▸ WHAT THIS TASK INVOLVES: Filter the listing below, keeping every line that holds "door".

▸ DATA EXTRACTS:
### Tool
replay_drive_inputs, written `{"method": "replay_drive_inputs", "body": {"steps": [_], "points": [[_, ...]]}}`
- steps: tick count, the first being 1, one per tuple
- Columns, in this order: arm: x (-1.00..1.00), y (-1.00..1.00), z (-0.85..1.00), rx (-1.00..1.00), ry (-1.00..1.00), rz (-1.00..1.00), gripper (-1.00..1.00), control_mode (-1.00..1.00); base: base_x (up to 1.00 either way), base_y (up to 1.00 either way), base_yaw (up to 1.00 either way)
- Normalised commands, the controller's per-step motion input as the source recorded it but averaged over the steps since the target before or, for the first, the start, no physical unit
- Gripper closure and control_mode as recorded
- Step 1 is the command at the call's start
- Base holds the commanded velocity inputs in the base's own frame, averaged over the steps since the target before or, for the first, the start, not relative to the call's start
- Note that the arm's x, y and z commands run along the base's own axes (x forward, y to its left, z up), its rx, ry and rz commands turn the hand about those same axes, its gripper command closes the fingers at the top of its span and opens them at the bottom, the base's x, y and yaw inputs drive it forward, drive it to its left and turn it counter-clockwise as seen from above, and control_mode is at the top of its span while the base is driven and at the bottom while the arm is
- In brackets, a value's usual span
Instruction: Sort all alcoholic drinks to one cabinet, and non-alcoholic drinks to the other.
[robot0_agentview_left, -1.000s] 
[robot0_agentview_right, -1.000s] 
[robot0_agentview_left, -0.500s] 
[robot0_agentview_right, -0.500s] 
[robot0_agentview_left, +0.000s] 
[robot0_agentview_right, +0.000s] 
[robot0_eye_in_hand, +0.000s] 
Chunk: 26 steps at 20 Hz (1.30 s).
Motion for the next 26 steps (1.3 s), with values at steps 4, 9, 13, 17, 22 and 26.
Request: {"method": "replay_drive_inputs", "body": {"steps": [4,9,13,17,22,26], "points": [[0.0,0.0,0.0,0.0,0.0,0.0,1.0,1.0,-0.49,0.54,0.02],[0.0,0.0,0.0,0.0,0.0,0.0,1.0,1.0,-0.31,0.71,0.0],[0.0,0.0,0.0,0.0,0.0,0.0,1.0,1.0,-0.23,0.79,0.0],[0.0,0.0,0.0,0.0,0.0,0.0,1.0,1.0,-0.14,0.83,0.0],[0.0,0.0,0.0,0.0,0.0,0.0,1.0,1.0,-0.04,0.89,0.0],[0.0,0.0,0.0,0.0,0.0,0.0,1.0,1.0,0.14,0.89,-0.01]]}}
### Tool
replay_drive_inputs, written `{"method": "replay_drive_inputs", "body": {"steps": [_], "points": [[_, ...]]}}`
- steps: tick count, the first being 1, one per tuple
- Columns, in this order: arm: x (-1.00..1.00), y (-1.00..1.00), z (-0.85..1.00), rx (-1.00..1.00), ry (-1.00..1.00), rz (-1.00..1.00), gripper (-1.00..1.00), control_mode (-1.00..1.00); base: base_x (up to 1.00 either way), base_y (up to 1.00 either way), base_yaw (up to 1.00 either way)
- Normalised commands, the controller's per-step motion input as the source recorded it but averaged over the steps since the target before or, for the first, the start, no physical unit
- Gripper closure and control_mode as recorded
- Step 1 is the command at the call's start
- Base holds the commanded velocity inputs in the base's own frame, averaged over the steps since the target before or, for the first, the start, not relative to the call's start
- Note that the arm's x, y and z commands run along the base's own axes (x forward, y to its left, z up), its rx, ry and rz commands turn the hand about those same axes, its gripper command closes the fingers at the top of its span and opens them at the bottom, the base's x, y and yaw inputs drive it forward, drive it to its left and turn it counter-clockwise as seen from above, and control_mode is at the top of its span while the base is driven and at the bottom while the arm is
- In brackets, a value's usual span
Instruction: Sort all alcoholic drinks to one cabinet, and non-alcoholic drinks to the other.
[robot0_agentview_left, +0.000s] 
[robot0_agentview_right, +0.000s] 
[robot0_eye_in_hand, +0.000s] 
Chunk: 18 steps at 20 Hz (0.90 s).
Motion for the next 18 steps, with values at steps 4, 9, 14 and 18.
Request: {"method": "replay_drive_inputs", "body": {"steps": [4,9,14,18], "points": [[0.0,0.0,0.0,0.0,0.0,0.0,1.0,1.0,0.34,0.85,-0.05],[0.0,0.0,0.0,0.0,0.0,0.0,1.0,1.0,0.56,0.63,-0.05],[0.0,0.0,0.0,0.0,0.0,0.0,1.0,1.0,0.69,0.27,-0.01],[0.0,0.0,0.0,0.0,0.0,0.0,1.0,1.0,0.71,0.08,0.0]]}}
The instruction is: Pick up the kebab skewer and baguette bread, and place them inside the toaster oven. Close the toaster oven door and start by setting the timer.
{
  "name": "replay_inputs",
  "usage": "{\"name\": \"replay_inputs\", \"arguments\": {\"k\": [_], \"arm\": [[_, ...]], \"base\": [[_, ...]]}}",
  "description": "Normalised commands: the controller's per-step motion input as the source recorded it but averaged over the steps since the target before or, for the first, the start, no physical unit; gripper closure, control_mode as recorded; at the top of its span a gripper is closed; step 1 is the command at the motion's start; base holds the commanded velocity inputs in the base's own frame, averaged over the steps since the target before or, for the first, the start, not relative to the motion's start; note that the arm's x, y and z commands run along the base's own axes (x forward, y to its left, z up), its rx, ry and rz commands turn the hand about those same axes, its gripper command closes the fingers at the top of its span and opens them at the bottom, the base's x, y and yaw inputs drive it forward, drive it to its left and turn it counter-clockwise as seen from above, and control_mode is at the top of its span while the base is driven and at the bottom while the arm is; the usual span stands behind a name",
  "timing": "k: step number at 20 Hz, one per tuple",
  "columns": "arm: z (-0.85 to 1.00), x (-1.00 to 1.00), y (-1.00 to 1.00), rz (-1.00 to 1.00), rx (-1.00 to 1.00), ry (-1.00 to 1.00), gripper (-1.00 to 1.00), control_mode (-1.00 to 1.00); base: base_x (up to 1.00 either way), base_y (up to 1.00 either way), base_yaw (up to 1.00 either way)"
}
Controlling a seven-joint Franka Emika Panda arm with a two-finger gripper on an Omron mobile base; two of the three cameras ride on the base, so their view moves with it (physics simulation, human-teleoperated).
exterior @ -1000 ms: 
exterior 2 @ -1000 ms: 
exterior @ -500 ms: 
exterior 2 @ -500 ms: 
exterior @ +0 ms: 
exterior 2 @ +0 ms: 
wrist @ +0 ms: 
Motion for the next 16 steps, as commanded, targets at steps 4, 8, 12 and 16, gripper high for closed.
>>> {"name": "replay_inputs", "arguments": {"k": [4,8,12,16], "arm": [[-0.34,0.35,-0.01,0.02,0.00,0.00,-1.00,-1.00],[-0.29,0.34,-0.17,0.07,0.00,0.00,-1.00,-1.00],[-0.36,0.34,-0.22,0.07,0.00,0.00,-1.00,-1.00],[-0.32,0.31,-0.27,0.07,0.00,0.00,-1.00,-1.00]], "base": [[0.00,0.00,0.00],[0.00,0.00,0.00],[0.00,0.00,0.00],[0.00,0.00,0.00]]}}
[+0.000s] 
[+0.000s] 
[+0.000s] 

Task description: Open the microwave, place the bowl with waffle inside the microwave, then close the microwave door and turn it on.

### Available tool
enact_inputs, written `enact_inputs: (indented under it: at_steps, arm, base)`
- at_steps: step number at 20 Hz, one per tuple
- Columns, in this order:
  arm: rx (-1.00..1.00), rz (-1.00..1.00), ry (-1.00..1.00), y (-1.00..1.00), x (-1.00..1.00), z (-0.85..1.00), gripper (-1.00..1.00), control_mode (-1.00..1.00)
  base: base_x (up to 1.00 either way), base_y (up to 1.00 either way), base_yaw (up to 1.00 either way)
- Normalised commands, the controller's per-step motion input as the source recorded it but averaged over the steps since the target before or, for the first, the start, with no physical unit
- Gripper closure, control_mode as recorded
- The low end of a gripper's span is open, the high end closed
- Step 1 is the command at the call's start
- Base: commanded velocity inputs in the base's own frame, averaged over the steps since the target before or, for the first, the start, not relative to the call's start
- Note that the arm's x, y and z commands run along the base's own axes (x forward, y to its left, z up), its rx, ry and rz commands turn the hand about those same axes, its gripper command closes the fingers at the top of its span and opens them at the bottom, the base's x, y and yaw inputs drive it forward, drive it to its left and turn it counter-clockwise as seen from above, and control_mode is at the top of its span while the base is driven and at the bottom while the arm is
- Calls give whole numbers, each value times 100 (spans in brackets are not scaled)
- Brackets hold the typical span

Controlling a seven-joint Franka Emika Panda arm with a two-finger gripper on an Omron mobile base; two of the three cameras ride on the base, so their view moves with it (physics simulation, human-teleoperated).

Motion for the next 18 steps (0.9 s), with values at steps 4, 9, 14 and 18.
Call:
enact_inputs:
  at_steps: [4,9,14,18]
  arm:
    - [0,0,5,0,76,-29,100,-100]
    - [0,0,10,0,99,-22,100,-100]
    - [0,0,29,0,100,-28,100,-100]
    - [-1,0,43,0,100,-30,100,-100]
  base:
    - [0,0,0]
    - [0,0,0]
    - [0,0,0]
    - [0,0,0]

▸ ANSWER SPACE:
The instruction is: Pick up the kebab skewer and baguette bread, and place them inside the toaster oven. Close the toaster oven door and start by setting the timer.
Task description: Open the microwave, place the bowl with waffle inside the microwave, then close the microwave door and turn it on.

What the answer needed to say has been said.